____ Provided material

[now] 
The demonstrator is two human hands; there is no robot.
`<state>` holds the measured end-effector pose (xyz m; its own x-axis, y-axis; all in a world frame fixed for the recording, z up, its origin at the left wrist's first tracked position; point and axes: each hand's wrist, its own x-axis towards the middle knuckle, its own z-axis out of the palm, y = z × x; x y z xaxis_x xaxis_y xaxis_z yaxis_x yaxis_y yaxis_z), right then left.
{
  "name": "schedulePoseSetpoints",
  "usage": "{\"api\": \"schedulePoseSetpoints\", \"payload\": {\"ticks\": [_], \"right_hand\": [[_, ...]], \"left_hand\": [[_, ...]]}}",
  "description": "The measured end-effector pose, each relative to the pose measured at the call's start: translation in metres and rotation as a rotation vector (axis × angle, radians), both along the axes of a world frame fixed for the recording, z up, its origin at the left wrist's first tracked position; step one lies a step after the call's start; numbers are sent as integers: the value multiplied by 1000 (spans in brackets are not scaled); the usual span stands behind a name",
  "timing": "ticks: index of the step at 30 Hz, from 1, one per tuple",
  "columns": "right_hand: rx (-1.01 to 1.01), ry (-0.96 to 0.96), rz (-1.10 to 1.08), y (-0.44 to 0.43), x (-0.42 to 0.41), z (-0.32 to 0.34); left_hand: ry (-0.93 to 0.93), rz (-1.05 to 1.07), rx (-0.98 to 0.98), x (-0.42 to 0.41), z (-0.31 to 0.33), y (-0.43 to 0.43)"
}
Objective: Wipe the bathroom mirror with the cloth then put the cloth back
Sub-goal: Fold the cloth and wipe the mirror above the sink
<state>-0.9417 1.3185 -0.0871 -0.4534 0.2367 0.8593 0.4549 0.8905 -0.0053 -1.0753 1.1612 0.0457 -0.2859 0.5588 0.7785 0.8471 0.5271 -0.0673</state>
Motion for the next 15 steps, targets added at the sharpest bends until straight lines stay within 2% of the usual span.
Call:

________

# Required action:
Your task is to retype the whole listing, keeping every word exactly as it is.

# Solution for this problem:
[now] 
The demonstrator is two human hands; there is no robot.
`<state>` holds the measured end-effector pose (xyz m; its own x-axis, y-axis; all in a world frame fixed for the recording, z up, its origin at the left wrist's first tracked position; point and axes: each hand's wrist, its own x-axis towards the middle knuckle, its own z-axis out of the palm, y = z × x; x y z xaxis_x xaxis_y xaxis_z yaxis_x yaxis_y yaxis_z), right then left.
{
  "name": "schedulePoseSetpoints",
  "usage": "{\"api\": \"schedulePoseSetpoints\", \"payload\": {\"ticks\": [_], \"right_hand\": [[_, ...]], \"left_hand\": [[_, ...]]}}",
  "description": "The measured end-effector pose, each relative to the pose measured at the call's start: translation in metres and rotation as a rotation vector (axis × angle, radians), both along the axes of a world frame fixed for the recording, z up, its origin at the left wrist's first tracked position; step one lies a step after the call's start; numbers are sent as integers: the value multiplied by 1000 (spans in brackets are not scaled); the usual span stands behind a name",
  "timing": "ticks: index of the step at 30 Hz, from 1, one per tuple",
  "columns": "right_hand: rx (-1.01 to 1.01), ry (-0.96 to 0.96), rz (-1.10 to 1.08), y (-0.44 to 0.43), x (-0.42 to 0.41), z (-0.32 to 0.34); left_hand: ry (-0.93 to 0.93), rz (-1.05 to 1.07), rx (-0.98 to 0.98), x (-0.42 to 0.41), z (-0.31 to 0.33), y (-0.43 to 0.43)"
}
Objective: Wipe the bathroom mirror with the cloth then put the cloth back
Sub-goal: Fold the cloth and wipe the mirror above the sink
<state>-0.9417 1.3185 -0.0871 -0.4534 0.2367 0.8593 0.4549 0.8905 -0.0053 -1.0753 1.1612 0.0457 -0.2859 0.5588 0.7785 0.8471 0.5271 -0.0673</state>
Motion for the next 15 steps, targets added at the sharpest bends until straight lines stay within 2% of the usual span.
Call:

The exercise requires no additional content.